Work order: Once the line containing "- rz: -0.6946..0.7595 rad" is found in the entries below, reproduce it and every line after it, stopping at and including the line containing "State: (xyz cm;"; reproduce nothing else, and keep each line exact.

***** Extracted data

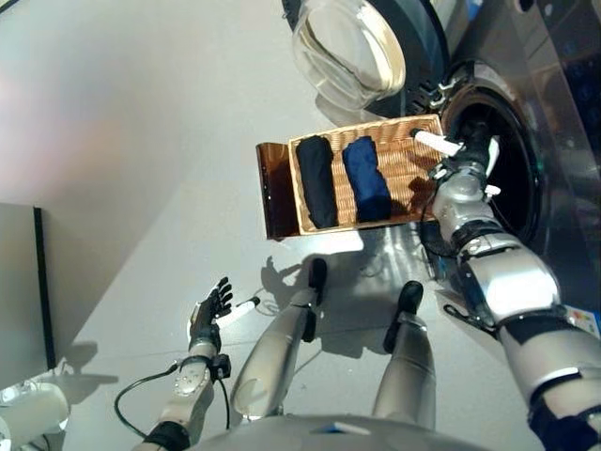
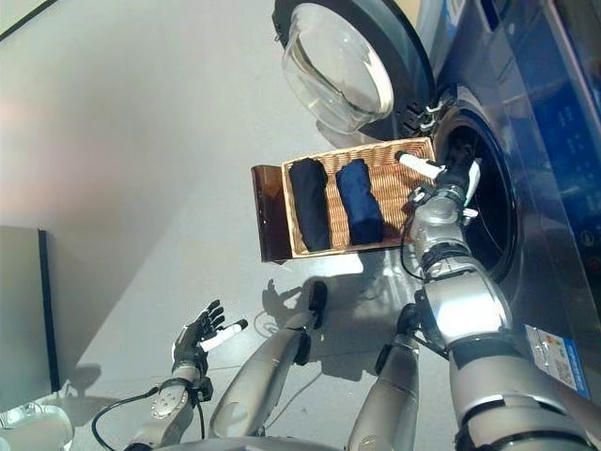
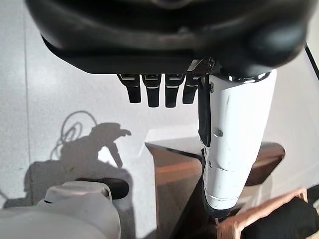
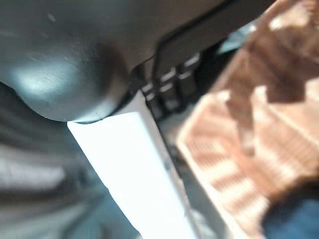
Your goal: Pick up the clothes and place them into the washing machine
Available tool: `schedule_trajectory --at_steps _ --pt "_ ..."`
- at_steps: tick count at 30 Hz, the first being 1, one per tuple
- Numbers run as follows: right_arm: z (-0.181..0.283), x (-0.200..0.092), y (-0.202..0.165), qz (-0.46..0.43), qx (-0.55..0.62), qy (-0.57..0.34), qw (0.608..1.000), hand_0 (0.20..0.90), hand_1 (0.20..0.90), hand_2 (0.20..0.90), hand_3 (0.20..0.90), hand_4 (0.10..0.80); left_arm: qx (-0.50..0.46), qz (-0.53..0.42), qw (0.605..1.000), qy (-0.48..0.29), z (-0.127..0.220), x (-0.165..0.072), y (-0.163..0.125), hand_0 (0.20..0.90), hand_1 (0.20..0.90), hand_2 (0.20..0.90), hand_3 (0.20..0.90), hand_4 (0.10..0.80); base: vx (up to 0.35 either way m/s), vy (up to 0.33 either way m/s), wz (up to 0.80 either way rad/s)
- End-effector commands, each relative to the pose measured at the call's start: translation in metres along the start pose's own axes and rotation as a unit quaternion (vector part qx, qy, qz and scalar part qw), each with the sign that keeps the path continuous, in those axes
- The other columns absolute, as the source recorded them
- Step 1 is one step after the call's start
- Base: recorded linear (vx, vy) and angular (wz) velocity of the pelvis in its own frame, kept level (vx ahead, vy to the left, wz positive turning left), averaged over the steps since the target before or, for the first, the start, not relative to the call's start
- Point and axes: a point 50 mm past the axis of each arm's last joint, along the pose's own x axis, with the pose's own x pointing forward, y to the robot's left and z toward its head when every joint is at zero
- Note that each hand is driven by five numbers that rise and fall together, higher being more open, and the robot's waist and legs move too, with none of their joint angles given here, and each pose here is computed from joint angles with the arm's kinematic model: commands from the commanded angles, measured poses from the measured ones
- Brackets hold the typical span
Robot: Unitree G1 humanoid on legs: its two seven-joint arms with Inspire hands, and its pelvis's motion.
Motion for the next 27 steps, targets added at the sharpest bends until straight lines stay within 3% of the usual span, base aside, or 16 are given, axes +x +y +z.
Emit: schedule_trajectory --at_steps 1,11,15,27 --pt "0.025 0.003 -0.004 -0.002 -0.014 -0.066 0.998 0.9 0.9 0.9 0.9 0.8 0.027 0.062 0.997 -0.045 0.024 0.007 0.042 0.9 0.9 0.9 0.9 0.8 0.101 -0.06 0.08" --pt "0.017 -0.001 0.006 0.004 -0.039 -0.054 0.998 0.9 0.9 0.9 0.9 0.8 0.041 0.076 0.994 -0.07 0.039 0.011 0.05 0.9 0.9 0.9 0.9 0.8 0.022 -0.019 0.13" --pt "0.014 -0.003 0.011 0.006 -0.103 -0.058 0.993 0.9 0.9 0.9 0.9 0.8 0.043 0.084 0.992 -0.086 0.047 0.013 0.053 0.9 0.9 0.9 0.9 0.8 -0.004 0.0 0.1" --pt "-0.006 -0.004 0.001 -0.036 -0.19 -0.033 0.981 0.9 0.9 0.9 0.9 0.8 -0.02 0.09 0.966 -0.24 0.115 0.015 0.031 0.9 0.9 0.9 0.9 0.8 0.008 0.003 0.11"
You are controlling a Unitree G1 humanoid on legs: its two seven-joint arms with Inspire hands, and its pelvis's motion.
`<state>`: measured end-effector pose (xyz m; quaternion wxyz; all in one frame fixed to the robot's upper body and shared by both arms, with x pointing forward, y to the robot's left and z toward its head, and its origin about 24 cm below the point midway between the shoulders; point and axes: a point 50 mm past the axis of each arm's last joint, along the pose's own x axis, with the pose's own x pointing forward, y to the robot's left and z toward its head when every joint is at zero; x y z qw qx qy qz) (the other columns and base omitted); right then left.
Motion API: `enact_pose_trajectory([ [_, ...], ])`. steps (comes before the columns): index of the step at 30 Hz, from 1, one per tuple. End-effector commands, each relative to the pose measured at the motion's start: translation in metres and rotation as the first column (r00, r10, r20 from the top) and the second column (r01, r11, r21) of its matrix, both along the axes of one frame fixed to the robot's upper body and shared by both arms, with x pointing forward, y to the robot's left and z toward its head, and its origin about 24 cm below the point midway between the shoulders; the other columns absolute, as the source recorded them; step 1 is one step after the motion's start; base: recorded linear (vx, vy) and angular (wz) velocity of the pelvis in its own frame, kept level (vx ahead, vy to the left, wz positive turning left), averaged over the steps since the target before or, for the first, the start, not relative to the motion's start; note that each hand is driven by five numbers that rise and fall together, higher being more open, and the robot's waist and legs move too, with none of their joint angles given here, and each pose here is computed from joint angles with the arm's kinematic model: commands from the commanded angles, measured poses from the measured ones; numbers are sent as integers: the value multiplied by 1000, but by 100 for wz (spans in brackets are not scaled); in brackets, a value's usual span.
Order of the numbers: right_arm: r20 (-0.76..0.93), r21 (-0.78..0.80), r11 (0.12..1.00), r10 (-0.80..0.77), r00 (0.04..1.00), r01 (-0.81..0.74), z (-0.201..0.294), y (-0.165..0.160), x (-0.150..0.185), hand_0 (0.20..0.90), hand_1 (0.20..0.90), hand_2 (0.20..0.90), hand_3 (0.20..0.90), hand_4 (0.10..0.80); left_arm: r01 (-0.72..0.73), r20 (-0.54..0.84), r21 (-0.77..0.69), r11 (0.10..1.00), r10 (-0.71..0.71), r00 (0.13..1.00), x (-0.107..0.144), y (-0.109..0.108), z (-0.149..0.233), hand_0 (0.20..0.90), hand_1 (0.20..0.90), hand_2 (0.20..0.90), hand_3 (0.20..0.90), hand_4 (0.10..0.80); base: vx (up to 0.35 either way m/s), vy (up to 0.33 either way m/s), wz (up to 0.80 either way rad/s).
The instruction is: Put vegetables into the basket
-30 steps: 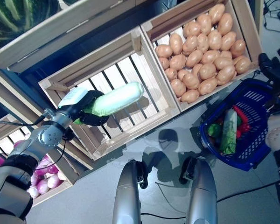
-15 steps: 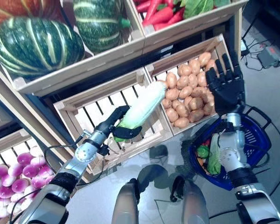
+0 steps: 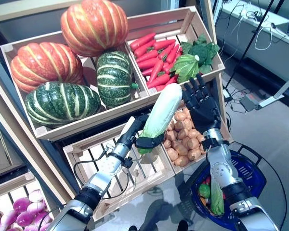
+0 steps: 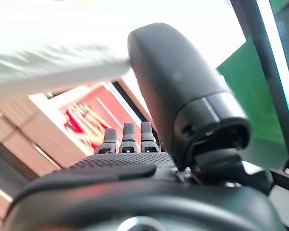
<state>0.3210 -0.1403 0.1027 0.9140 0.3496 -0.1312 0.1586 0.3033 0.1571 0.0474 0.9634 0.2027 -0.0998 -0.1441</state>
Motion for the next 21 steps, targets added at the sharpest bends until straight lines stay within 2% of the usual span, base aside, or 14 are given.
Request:
enact_pose_trajectory([
  [1, 83, -69, 991, 119, 989, -114, 4, 24, -7, 900, 900, 900, 900, 800, 76, 171, -78, 994, -61, 983, 8, -23, 32, 300, 300, 300, 300, 400, 28, 0, 3],
  [6, 20, -170, 975, 149, 989, -143, -12, 28, -12, 900, 900, 900, 900, 800, 87, 164, -68, 994, -75, 984, 3, -25, 28, 300, 300, 300, 300, 400, 4, -3, -1],
  [9, 10, -171, 965, 204, 979, -199, -15, 34, -13, 900, 900, 900, 900, 800, 105, 157, -57, 993, -94, 983, 3, -27, 29, 300, 300, 300, 300, 400, 0, 0, 0],
  [14, 70, -87, 945, 323, 944, -317, -8, 46, -16, 900, 900, 900, 900, 800, 119, 118, -99, 988, -107, 987, 3, -31, 27, 300, 300, 300, 300, 400, 0, 0, 0],
  [21, 180, 88, 875, 457, 871, -477, -1, 58, -25, 900, 900, 900, 900, 800, 87, 26, -242, 966, -84, 996, 1, -24, 13, 300, 300, 300, 300, 400, 17, -10, 2],
])
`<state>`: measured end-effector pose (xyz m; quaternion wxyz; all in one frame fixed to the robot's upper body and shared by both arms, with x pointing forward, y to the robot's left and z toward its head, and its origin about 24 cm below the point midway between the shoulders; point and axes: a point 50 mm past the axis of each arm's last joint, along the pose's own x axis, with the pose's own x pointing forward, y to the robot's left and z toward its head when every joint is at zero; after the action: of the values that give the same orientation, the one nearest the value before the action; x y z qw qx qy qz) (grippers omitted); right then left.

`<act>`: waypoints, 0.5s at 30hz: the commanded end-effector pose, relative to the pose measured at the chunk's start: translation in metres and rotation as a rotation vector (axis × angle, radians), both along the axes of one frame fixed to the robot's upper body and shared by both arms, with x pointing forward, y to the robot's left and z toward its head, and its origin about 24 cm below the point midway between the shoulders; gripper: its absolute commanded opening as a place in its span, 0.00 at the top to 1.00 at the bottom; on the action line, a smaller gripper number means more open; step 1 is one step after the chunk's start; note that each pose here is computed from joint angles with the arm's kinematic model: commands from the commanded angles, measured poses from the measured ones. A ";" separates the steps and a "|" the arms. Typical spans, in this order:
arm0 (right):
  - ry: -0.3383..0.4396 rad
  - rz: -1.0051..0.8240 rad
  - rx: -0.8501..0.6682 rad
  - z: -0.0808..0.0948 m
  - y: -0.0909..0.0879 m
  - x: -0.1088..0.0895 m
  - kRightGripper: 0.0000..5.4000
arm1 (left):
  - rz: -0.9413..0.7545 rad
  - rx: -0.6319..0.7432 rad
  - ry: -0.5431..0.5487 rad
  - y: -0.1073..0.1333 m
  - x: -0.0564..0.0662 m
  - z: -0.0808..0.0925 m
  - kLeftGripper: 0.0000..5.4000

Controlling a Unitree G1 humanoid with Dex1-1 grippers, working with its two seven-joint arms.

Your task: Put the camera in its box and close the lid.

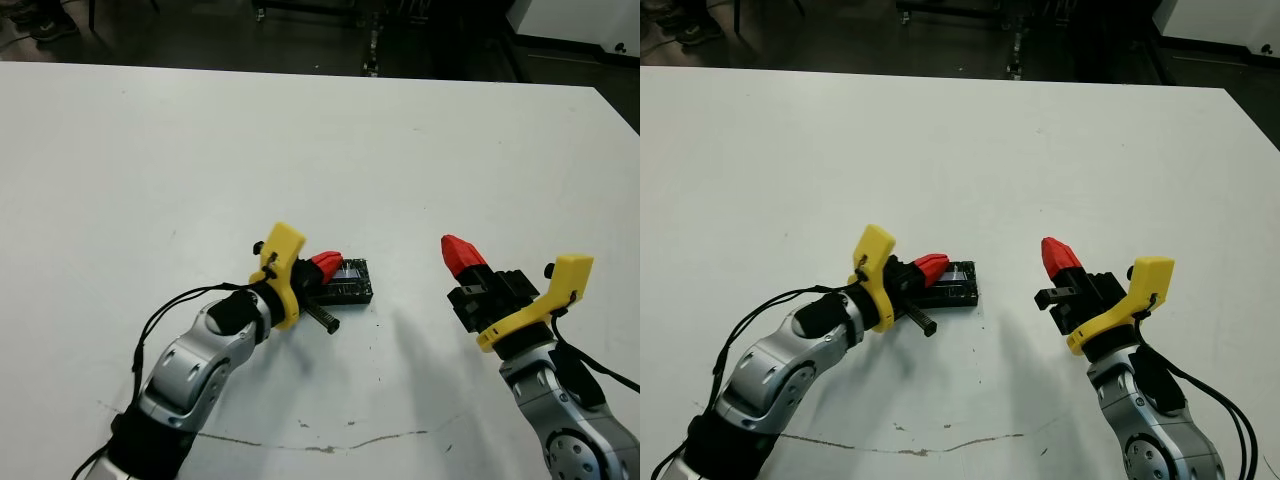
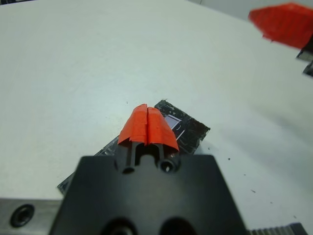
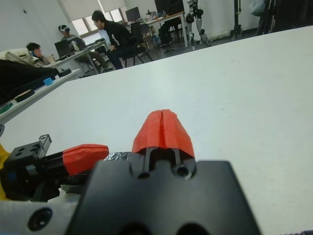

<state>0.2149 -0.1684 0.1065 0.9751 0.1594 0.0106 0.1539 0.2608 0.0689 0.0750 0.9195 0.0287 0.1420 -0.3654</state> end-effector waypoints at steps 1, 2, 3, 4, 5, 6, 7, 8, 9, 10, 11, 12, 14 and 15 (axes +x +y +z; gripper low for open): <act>0.017 -0.006 -0.003 0.000 -0.001 0.000 1.00 | 0.008 0.115 0.212 0.011 -0.014 -0.044 1.00; 0.017 -0.007 -0.005 0.000 -0.001 0.000 1.00 | 0.007 0.123 0.214 0.013 -0.014 -0.045 1.00; 0.016 -0.007 -0.005 0.000 -0.001 0.000 1.00 | 0.008 0.127 0.217 0.015 -0.015 -0.046 1.00; 0.015 -0.007 -0.008 0.000 -0.001 0.000 1.00 | 0.014 0.127 0.223 0.019 -0.016 -0.046 1.00; 0.014 -0.006 -0.010 0.000 -0.001 0.000 1.00 | 0.019 0.127 0.225 0.022 -0.017 -0.045 1.00; 0.013 -0.006 -0.011 0.000 -0.001 0.000 1.00 | 0.022 0.125 0.226 0.024 -0.018 -0.045 1.00; 0.013 -0.006 -0.011 0.000 -0.001 0.000 1.00 | 0.024 0.111 0.222 0.028 -0.019 -0.042 1.00; 0.013 -0.006 -0.011 0.000 -0.001 0.000 1.00 | 0.031 0.085 0.221 0.032 -0.021 -0.038 1.00; 0.013 -0.006 -0.010 0.000 -0.001 0.000 1.00 | 0.037 0.063 0.217 0.035 -0.023 -0.034 1.00; 0.016 -0.007 -0.008 0.000 -0.002 0.000 1.00 | 0.041 0.046 0.211 0.037 -0.025 -0.028 1.00; 0.018 -0.008 -0.006 0.000 -0.002 0.000 1.00 | 0.045 0.022 0.201 0.039 -0.027 -0.022 1.00; 0.020 -0.008 -0.005 0.000 -0.002 0.000 1.00 | 0.050 -0.008 0.191 0.042 -0.028 -0.015 1.00; 0.020 -0.008 -0.006 -0.001 -0.002 0.000 1.00 | 0.058 -0.072 0.162 0.046 -0.030 0.000 1.00; 0.019 -0.008 -0.006 -0.001 -0.002 0.000 1.00 | 0.065 -0.095 0.148 0.049 -0.031 0.006 1.00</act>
<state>0.2156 -0.1678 0.1076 0.9746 0.1611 0.0112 0.1550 0.2340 0.1085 0.0838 0.9162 -0.0429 0.1743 -0.3583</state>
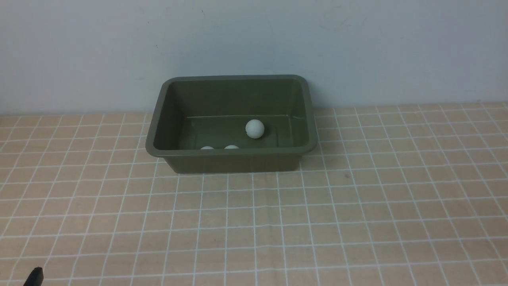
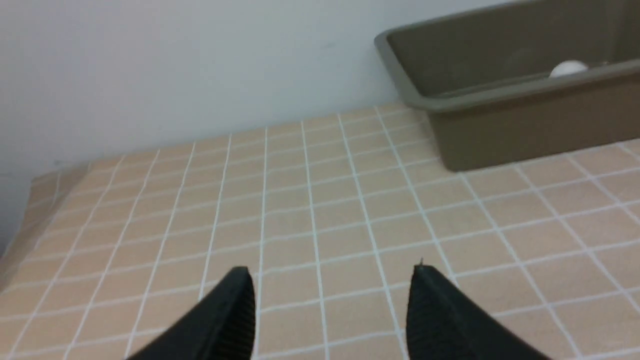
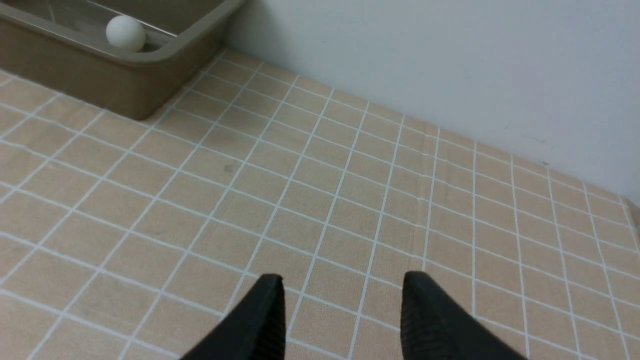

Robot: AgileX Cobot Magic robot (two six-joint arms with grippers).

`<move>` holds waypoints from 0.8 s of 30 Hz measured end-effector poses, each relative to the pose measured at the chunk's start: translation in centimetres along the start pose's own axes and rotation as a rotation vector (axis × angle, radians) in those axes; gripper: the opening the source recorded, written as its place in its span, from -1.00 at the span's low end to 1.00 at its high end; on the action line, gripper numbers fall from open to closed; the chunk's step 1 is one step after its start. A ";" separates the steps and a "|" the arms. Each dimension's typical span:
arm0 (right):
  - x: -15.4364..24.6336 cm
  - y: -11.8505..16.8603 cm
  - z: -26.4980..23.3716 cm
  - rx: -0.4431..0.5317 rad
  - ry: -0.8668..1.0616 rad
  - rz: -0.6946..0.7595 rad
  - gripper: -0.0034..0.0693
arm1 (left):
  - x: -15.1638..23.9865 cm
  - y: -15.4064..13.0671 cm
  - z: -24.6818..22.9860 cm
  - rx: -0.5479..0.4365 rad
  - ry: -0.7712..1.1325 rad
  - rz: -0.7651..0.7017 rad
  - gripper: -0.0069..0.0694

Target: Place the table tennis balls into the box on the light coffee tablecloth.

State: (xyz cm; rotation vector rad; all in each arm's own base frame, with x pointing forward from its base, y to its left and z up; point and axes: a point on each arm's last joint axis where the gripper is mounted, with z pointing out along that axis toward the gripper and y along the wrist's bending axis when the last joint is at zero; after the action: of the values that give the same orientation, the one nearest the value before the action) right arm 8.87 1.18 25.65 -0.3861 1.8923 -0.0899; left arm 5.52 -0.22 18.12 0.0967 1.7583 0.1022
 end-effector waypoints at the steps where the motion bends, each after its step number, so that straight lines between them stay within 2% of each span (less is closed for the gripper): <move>1: 0.0 0.0 0.0 0.000 0.001 0.000 -0.07 | 0.2 0.1 0.0 -0.010 0.016 0.009 0.07; 8: 0.2 0.1 0.0 -0.009 0.023 0.000 -0.07 | 1.3 0.7 -0.1 -0.084 0.144 -0.026 0.07; 24: 0.9 0.3 0.0 -0.036 0.095 0.000 -0.07 | 1.4 0.8 -0.2 -0.091 0.157 -0.030 0.07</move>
State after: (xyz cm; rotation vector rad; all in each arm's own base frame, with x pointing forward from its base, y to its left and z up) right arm 8.50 1.22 24.78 -0.4123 1.9894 -0.0756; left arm 5.10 0.75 16.91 -0.0044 1.9086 0.1715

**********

Task result:
  - rz: -0.6946..0.7595 rad
  - gripper: -0.0034..0.0693
arm1 (left):
  - x: -15.1638..23.9865 cm
  - y: -15.4064..13.0671 cm
  - z: -24.6818..22.9860 cm
  - rx: -0.5479..0.4365 rad
  - ry: -0.7712..1.1325 rad
  - rz: -0.7651..0.7017 rad
  - gripper: -0.0069..0.0694

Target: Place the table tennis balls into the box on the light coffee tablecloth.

State: (xyz cm; rotation vector rad; all in each arm's own base frame, with x pointing forward from its base, y to its left and z up; point and axes: a point on each arm's last joint axis where the gripper is mounted, with z pointing out along that axis toward the gripper and y along the wrist's bending axis when the last joint is at zero; after the action: of the values that give the same orientation, the one nearest the value before the action) right arm 8.87 1.18 25.65 -0.3861 1.8923 -0.0899; left arm 5.52 -0.22 18.12 0.0967 1.7583 0.1022

The answer contains nothing more.